# What you need to do
From the entries that follow, copy each line containing the word "Trace".

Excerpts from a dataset
........
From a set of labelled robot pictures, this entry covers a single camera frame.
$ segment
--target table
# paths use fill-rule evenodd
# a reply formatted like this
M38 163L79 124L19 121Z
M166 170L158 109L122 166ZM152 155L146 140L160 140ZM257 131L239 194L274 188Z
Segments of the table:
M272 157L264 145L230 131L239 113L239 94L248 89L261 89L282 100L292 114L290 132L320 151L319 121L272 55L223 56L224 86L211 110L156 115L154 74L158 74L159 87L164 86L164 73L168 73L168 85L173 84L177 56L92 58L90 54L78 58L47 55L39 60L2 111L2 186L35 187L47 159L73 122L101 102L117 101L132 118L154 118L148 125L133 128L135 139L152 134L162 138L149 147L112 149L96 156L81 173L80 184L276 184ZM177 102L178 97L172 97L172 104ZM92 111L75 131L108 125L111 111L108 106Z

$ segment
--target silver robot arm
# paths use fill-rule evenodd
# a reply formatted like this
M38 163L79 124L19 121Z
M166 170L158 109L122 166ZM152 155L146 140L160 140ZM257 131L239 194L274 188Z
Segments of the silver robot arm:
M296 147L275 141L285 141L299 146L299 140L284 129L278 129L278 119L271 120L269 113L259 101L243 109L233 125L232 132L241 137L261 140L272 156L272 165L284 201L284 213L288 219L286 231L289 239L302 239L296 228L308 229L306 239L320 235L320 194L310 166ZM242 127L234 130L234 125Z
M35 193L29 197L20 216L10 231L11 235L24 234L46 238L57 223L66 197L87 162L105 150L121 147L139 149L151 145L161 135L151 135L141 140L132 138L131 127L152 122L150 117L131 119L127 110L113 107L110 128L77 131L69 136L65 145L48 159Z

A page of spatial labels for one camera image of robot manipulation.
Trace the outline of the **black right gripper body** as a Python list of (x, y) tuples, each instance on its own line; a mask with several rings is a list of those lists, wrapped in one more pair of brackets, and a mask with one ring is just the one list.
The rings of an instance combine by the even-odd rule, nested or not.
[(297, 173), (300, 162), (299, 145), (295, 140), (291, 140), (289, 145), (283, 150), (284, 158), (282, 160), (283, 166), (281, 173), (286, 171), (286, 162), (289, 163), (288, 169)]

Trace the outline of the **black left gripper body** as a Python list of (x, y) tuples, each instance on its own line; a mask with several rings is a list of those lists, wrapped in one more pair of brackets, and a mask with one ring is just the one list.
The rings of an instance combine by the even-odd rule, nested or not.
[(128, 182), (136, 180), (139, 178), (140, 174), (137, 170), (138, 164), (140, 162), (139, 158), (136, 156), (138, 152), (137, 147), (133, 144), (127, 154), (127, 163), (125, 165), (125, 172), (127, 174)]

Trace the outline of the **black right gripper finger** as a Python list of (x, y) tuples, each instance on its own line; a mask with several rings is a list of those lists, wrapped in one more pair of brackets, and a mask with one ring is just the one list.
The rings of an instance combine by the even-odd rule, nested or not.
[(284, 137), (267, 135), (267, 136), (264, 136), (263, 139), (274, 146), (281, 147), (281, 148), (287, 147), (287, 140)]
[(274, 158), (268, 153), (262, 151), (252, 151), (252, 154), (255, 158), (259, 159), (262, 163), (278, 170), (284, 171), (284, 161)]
........
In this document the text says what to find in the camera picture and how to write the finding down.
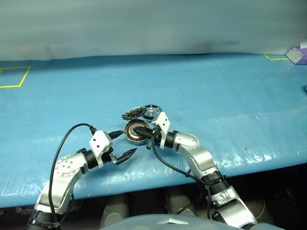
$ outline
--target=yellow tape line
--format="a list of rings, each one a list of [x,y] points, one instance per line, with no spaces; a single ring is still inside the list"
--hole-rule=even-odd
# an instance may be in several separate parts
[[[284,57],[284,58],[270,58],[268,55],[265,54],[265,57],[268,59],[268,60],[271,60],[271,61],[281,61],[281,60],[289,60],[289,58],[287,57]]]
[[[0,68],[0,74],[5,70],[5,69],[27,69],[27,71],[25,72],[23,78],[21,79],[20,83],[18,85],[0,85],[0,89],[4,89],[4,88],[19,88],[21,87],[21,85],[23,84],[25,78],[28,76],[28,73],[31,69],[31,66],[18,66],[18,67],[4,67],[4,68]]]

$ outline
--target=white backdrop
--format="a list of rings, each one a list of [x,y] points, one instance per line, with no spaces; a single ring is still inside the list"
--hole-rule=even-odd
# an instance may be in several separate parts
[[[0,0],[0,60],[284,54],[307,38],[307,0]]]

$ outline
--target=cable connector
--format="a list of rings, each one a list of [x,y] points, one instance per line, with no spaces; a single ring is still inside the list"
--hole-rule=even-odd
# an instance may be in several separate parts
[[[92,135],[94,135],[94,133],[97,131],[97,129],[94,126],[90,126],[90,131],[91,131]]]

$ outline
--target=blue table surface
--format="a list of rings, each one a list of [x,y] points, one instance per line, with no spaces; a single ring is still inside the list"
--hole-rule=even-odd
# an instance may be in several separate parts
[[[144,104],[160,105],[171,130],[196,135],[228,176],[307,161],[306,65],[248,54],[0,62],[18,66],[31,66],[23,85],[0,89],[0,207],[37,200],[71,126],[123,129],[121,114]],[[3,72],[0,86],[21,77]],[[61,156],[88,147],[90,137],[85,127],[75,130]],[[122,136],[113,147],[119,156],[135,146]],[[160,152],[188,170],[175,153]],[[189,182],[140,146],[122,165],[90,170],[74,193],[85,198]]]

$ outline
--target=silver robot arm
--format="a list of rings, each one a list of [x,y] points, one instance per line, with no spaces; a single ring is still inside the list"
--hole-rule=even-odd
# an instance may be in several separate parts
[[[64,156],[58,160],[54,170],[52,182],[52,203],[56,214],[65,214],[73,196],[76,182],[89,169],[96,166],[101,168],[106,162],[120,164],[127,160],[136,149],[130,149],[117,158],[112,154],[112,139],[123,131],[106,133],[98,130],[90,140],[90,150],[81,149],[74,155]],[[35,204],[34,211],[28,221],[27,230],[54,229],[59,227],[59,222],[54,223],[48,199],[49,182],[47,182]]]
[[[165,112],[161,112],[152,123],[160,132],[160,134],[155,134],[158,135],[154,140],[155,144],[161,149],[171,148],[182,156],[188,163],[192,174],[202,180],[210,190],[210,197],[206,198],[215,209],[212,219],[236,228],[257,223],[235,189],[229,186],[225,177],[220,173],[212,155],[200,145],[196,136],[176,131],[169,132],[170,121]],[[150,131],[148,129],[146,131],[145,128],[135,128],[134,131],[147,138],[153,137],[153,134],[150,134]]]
........
# Exercise response
Trace the outline of the **black right gripper body** as a Python list of (x, y) tuples, each instance on its own line; a mask with several rings is a list of those lists, wrapped in one more pair of brackets, and a mask with one ring is just the one list.
Trace the outline of the **black left gripper body** as a Python list of (x, y) tuples, each instance on its own line; a mask with several rings is a list of those lists, wrapped in one more pair of brackets, and a mask with one ring is just the one list.
Trace the outline of the **black right gripper finger** as a Python list of (x, y) tuples, each instance on its own line; a mask with several rings is a list of those lists, wrapped in one more pair of brackets, and a mask with one ring is just the one list.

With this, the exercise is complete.